**INFORMATION SUPPLIED**

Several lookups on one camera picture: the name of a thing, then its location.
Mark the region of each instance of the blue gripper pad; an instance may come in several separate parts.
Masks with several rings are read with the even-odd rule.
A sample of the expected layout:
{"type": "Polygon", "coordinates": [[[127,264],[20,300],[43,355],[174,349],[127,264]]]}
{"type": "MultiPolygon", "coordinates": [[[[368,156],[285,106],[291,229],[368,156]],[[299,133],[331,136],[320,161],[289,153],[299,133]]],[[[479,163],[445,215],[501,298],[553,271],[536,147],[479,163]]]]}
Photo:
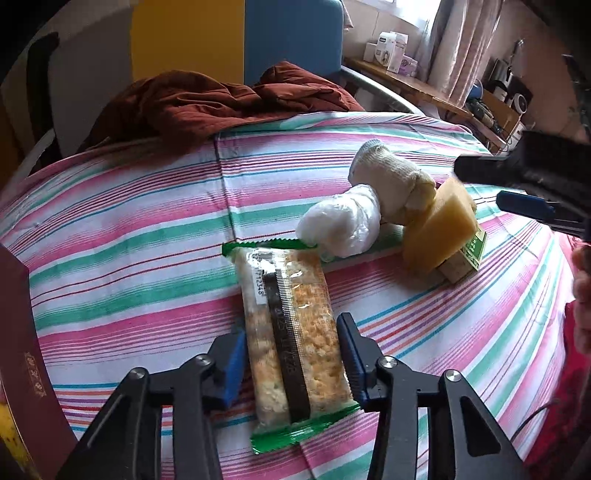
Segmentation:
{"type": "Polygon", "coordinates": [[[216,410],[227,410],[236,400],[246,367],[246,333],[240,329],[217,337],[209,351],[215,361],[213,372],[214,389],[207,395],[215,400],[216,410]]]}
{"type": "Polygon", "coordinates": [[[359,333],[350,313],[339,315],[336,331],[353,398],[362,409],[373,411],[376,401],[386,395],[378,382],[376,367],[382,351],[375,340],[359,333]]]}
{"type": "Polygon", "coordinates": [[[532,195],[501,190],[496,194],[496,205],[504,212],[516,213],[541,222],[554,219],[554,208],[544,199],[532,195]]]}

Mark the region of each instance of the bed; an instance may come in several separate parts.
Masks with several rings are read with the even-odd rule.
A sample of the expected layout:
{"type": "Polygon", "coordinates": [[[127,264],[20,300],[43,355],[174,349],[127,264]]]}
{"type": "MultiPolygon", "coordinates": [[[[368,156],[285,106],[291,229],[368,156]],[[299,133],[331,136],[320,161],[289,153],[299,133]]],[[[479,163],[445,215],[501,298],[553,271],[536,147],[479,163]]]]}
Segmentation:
---
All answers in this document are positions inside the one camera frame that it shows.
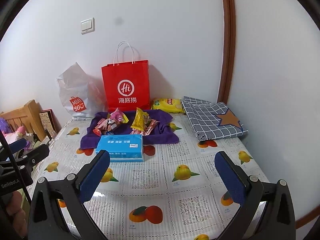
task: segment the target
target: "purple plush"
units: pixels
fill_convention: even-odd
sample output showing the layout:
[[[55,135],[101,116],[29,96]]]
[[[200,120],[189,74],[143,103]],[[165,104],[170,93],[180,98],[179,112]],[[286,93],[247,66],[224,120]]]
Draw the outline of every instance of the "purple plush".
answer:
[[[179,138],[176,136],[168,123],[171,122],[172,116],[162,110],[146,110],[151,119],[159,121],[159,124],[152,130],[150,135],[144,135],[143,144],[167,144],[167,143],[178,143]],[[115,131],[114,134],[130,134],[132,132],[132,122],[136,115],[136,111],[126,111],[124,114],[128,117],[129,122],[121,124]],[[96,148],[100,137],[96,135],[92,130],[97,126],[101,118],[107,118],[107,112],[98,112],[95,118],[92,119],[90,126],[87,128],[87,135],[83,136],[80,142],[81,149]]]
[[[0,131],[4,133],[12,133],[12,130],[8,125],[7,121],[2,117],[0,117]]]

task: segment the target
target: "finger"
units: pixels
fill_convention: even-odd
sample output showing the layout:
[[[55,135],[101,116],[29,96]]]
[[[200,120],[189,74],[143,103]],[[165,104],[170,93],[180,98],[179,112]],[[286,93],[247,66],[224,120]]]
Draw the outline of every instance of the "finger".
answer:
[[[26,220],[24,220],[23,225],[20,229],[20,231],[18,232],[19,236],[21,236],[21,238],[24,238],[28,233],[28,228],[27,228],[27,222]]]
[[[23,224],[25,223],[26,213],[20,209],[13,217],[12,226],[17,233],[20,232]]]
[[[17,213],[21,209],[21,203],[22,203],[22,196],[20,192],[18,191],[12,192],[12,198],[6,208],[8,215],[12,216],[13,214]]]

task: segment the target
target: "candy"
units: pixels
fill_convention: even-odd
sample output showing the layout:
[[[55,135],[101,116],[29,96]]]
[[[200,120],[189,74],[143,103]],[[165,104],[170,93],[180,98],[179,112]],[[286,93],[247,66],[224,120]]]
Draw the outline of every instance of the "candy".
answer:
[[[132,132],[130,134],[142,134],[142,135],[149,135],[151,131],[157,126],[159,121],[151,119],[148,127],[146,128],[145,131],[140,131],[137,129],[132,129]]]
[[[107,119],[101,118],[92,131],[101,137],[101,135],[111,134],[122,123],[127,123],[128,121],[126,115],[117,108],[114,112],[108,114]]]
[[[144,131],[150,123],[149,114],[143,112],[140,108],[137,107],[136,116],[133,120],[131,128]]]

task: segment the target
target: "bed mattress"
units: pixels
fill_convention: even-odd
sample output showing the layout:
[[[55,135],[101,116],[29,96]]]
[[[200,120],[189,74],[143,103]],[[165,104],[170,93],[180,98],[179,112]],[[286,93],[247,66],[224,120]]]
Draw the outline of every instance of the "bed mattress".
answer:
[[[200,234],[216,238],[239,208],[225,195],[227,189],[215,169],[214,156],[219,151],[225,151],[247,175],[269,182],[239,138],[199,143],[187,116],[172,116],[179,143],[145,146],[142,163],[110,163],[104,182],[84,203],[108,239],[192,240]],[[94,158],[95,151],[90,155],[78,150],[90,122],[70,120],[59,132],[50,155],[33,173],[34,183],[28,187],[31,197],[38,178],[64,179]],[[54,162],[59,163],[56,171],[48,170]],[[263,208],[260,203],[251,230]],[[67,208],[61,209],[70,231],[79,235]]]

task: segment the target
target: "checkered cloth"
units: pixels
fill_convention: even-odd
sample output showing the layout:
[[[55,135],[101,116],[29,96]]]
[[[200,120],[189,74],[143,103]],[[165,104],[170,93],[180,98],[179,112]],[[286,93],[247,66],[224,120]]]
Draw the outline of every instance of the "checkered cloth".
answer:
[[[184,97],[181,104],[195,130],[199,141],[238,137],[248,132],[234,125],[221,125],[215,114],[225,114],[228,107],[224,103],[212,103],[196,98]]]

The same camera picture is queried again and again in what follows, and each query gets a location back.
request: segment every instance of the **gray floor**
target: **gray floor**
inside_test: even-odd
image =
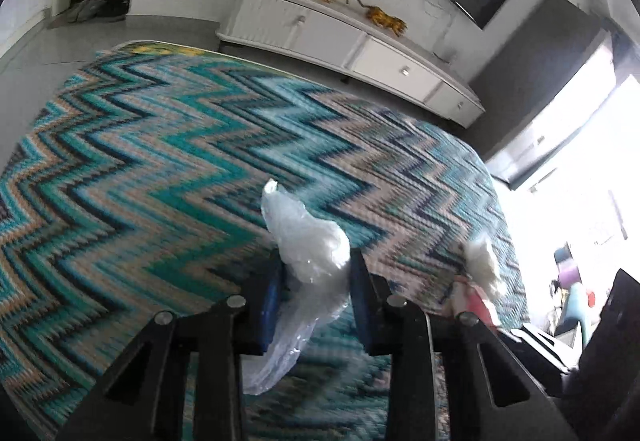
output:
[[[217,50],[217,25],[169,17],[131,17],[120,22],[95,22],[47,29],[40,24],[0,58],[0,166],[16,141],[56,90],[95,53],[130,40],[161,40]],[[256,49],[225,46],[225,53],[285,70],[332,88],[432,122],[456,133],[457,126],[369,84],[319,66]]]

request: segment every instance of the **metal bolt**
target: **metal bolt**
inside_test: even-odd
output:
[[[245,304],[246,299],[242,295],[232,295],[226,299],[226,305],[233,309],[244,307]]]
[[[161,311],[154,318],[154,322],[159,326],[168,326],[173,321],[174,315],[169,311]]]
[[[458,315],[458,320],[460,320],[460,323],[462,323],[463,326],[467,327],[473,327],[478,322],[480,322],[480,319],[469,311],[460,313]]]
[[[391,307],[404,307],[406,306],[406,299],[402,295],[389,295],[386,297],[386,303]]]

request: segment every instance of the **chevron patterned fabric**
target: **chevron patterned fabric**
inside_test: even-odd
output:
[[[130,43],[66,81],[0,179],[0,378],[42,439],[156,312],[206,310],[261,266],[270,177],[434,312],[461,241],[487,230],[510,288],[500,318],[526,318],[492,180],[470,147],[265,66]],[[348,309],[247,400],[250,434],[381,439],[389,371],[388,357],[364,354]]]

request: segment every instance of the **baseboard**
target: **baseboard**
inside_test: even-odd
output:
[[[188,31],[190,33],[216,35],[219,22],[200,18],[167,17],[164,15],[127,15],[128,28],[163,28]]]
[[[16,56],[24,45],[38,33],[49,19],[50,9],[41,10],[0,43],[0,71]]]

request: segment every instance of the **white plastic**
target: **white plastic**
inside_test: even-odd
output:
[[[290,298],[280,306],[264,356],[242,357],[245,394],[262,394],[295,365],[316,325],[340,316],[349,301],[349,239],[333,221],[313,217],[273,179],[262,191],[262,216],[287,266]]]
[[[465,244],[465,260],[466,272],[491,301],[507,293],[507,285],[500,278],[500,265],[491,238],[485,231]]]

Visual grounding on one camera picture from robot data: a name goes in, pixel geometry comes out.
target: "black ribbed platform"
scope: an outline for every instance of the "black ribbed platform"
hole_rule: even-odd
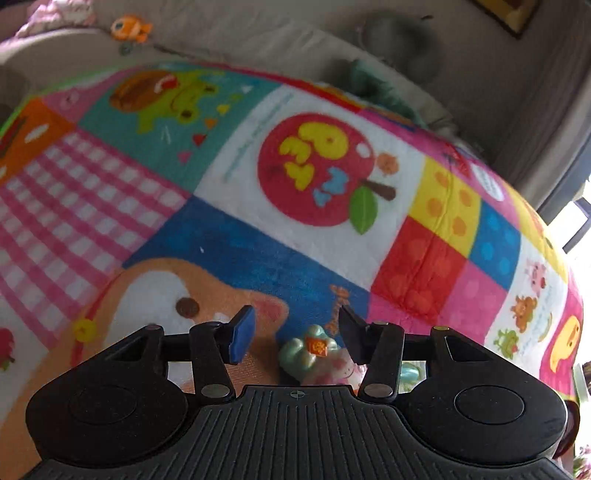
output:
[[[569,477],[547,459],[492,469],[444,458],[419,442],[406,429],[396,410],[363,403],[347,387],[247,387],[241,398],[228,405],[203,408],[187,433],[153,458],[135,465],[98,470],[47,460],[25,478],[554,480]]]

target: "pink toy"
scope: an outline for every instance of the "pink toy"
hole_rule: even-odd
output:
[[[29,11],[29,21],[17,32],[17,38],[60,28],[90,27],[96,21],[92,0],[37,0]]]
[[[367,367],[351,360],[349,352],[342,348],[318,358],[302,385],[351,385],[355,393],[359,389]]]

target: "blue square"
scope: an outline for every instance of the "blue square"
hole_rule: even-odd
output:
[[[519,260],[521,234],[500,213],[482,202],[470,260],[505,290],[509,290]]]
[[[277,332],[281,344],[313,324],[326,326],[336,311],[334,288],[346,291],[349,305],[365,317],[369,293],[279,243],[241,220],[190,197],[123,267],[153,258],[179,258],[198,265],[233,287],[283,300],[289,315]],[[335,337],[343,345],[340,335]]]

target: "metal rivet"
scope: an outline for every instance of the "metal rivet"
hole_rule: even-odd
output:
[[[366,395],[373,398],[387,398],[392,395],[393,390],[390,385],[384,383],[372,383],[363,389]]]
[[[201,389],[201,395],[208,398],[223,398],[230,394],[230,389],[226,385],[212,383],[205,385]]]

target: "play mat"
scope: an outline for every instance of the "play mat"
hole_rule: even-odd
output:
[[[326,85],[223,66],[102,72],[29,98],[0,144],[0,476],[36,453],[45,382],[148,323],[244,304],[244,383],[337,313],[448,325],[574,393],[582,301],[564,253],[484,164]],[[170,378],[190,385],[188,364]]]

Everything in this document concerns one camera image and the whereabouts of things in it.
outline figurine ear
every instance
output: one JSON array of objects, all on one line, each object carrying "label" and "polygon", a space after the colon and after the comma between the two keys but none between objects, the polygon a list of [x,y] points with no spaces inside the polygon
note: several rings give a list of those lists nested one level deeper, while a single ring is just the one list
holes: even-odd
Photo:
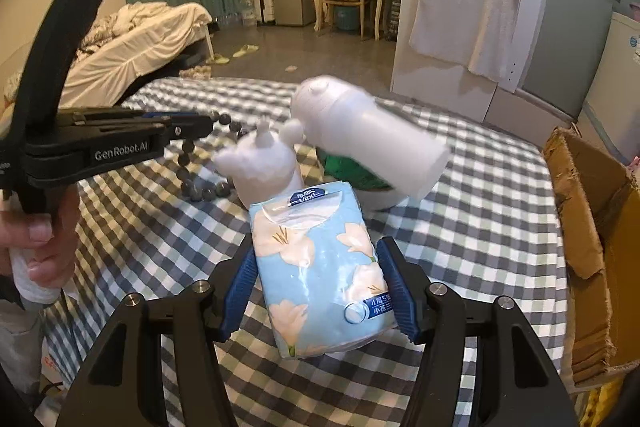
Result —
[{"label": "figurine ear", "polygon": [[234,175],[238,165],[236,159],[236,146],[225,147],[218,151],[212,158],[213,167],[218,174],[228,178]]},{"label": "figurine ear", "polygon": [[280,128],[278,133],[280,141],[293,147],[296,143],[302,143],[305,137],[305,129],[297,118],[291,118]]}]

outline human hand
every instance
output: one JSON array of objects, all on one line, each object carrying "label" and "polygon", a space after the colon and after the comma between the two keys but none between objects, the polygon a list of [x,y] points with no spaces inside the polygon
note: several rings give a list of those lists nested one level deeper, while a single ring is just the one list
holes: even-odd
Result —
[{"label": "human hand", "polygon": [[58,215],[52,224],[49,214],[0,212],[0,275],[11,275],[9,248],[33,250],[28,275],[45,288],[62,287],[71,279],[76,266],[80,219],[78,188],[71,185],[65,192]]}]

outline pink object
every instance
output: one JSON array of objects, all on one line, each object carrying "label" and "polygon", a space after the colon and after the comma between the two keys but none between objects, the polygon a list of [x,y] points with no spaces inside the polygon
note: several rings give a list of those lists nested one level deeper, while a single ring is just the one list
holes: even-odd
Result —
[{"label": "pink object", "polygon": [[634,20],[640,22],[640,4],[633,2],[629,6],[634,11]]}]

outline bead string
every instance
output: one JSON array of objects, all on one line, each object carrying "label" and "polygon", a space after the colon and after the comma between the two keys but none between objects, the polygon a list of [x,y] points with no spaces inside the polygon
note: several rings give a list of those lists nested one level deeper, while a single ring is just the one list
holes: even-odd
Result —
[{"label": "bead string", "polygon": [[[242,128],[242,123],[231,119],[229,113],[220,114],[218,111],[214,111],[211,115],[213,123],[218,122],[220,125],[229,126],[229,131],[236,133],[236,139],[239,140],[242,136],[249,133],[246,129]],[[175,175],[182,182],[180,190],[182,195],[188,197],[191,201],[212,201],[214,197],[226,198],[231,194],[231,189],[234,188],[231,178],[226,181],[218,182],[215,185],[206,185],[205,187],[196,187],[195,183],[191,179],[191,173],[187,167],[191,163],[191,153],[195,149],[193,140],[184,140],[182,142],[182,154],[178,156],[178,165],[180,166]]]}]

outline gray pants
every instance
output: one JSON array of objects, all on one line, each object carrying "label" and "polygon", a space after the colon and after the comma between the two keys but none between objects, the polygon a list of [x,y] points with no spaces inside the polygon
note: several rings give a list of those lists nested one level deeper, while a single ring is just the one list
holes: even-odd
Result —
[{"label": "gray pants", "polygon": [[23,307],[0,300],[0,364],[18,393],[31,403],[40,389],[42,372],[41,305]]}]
==
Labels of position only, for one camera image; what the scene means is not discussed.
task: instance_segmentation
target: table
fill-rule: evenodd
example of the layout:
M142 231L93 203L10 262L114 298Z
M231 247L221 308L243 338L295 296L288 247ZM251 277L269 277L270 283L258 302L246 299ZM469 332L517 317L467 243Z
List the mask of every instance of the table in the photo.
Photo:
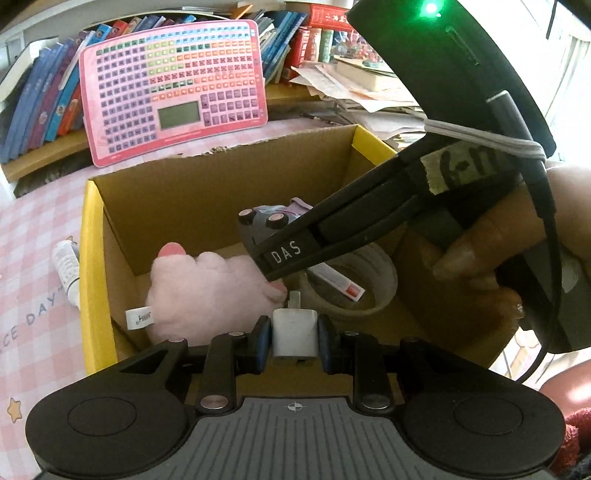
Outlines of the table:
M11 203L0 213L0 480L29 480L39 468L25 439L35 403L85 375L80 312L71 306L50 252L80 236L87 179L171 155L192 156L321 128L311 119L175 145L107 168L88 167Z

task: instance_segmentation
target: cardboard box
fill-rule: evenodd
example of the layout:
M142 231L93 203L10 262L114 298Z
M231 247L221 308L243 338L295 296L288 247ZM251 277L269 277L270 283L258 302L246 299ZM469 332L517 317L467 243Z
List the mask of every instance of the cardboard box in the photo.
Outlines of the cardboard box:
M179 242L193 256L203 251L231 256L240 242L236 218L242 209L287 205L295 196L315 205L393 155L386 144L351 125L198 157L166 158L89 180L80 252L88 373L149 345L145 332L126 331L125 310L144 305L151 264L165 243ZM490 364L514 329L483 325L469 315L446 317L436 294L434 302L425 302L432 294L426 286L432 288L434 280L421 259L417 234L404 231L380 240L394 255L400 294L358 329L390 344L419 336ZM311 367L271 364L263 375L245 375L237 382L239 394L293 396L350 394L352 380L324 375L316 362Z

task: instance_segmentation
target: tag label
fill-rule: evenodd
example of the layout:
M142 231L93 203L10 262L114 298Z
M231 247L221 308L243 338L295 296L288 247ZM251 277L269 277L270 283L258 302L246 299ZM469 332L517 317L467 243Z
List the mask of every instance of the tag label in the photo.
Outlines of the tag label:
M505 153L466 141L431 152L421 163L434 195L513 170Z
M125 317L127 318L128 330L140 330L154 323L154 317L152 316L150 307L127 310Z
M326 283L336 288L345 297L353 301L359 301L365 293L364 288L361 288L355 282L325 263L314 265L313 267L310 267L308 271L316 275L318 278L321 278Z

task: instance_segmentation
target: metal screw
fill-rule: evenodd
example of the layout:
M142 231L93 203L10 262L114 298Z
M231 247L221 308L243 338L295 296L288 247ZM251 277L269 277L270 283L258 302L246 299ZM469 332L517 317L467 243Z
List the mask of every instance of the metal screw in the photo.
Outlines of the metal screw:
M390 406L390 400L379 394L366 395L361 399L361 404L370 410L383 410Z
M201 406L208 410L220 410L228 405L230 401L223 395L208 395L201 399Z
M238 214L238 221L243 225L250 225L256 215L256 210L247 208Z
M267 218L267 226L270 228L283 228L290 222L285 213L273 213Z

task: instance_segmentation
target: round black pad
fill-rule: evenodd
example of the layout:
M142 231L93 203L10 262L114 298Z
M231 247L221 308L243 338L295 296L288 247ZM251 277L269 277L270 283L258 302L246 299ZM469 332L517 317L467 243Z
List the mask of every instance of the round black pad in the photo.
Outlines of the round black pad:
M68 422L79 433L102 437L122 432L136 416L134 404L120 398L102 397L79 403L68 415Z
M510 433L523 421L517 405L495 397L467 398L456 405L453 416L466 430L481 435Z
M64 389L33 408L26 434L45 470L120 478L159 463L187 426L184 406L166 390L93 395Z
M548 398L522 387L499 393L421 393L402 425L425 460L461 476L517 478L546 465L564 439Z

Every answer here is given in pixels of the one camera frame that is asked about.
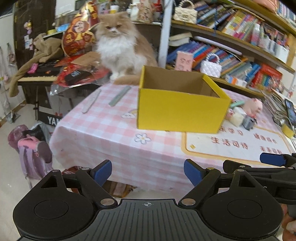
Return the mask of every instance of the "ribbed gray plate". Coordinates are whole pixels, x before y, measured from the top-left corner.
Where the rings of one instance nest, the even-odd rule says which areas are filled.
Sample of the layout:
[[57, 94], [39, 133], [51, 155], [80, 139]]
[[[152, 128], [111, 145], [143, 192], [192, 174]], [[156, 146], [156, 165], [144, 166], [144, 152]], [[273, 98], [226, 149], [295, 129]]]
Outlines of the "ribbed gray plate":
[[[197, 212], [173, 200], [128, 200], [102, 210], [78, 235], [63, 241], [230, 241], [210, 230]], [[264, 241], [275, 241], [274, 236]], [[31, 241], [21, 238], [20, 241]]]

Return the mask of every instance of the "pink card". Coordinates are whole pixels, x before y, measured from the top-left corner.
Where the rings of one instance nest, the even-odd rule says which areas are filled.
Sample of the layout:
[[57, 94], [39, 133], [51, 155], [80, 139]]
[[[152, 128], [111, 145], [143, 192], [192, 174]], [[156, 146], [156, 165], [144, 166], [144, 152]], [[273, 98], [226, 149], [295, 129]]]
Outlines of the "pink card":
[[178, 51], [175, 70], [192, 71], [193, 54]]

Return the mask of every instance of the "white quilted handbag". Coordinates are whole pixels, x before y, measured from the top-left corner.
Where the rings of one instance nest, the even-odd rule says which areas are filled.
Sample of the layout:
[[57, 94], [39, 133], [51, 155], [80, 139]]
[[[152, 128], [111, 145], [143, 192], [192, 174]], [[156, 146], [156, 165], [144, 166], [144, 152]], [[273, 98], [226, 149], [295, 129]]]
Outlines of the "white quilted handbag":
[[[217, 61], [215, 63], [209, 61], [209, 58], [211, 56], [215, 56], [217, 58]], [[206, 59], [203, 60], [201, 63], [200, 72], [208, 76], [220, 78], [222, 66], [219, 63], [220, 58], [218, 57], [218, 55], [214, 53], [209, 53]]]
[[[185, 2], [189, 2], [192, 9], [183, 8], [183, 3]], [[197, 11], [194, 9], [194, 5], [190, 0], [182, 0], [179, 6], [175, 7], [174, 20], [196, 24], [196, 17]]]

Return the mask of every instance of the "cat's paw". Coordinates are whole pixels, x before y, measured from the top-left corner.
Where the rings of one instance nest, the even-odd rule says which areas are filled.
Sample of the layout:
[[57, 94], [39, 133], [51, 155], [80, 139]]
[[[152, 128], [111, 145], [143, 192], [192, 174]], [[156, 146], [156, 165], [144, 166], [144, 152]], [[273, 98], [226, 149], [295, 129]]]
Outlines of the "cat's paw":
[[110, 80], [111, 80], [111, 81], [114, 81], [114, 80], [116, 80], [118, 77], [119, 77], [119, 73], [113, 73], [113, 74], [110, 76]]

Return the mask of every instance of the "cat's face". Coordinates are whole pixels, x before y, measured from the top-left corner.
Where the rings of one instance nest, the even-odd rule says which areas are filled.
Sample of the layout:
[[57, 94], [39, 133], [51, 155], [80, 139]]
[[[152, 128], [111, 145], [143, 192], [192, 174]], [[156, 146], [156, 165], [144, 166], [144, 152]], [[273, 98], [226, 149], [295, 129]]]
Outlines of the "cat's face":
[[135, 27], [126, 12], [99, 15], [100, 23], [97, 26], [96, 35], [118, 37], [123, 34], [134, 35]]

**REQUIRED WORK**
Work through the entries above and report the number of lines that include "checkered", with nothing else.

**RESULT OF THIS EXERCISE**
2